## Task to carry out
Look through the data below and return each line where "contain" appears.

## Input records
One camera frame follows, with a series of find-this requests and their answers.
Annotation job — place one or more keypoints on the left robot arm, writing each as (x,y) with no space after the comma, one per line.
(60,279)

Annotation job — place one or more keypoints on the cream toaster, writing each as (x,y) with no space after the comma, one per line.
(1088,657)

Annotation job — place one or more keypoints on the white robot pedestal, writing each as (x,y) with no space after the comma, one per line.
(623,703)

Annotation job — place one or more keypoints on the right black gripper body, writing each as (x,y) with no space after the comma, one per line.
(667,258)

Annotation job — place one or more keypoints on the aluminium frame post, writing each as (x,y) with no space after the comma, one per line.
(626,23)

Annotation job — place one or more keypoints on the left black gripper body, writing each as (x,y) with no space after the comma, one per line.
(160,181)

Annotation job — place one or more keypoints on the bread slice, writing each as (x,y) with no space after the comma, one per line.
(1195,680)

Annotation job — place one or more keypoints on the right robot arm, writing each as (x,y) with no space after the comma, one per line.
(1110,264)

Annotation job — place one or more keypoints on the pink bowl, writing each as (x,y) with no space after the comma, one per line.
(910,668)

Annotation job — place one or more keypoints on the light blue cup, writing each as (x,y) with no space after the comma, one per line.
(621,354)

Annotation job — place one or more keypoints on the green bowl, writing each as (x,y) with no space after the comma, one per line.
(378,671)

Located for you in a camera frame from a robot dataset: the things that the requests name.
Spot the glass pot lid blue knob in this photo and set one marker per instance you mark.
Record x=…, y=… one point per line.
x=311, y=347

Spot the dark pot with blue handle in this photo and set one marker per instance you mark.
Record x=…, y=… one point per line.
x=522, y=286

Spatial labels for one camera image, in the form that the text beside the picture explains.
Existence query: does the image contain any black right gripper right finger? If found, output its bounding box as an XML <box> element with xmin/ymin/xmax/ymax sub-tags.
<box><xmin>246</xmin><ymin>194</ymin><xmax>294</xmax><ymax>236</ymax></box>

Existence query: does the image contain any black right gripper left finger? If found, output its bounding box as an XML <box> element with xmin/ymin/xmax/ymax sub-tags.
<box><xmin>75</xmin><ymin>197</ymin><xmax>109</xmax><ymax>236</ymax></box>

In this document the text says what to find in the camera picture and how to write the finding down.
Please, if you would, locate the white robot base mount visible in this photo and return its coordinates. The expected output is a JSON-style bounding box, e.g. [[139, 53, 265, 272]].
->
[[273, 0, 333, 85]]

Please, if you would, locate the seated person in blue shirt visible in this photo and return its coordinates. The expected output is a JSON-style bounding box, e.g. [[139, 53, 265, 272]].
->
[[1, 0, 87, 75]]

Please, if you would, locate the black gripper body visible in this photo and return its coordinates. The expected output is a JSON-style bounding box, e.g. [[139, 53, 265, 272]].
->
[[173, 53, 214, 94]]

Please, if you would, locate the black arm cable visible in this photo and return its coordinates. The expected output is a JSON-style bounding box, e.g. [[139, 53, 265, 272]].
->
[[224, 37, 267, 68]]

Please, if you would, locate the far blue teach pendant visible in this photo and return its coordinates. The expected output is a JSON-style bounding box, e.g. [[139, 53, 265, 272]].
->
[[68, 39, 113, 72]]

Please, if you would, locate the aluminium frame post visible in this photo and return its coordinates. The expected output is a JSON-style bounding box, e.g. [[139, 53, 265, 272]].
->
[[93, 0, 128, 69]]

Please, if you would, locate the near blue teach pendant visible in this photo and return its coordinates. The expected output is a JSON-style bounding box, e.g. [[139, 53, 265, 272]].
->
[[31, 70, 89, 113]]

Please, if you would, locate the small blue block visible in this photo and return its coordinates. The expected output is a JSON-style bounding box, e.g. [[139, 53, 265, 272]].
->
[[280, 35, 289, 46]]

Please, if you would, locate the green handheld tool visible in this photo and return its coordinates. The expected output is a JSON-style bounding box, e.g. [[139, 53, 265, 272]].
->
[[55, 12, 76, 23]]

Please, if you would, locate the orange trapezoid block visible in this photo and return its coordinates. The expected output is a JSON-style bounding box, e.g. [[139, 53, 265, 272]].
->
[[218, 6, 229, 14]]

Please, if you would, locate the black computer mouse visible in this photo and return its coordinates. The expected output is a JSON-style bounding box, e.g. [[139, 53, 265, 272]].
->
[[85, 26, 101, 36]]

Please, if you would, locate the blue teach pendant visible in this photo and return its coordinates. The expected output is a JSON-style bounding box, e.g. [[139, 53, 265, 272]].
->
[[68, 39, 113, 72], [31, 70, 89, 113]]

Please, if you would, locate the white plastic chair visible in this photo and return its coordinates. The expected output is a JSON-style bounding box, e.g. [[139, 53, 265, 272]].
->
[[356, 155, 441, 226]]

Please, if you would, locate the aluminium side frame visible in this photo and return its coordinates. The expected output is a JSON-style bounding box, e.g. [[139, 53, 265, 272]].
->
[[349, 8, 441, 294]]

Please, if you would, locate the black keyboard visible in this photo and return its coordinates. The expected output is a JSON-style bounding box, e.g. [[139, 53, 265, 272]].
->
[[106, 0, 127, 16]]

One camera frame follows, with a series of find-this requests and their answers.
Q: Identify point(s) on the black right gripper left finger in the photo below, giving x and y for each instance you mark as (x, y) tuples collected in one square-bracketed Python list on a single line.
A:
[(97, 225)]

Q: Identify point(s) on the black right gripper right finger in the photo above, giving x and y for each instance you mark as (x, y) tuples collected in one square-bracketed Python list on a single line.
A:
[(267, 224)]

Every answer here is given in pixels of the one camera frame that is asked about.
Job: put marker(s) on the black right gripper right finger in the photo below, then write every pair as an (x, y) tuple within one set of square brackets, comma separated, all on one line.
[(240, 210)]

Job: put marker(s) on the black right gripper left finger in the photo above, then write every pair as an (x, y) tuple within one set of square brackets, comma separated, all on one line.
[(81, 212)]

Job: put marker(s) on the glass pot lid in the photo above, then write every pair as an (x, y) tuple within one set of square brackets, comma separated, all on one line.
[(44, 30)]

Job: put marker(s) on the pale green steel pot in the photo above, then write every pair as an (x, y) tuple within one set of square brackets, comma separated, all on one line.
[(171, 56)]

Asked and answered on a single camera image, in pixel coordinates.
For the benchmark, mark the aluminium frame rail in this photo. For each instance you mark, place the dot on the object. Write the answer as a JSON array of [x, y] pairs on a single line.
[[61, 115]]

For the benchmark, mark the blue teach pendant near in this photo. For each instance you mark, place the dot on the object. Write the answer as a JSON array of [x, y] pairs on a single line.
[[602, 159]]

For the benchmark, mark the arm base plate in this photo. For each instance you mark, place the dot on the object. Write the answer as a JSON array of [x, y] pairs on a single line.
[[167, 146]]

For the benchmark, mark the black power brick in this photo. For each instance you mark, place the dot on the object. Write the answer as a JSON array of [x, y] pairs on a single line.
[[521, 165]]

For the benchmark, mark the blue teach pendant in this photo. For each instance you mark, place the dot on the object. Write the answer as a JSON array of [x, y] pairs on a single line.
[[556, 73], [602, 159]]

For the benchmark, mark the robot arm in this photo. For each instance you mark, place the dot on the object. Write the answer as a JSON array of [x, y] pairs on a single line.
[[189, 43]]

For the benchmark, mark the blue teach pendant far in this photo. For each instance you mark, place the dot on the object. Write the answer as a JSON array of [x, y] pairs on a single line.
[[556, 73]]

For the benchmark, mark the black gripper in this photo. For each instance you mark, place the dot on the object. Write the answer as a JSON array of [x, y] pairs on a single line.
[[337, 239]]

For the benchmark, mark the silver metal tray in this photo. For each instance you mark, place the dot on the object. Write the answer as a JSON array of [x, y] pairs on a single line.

## Finished exercise
Existence query: does the image contain any black right gripper right finger? If found, output its bounding box as an XML <box> element with xmin/ymin/xmax/ymax sub-tags.
Existence query: does the image contain any black right gripper left finger? If found, output its bounding box as an XML <box> element with xmin/ymin/xmax/ymax sub-tags.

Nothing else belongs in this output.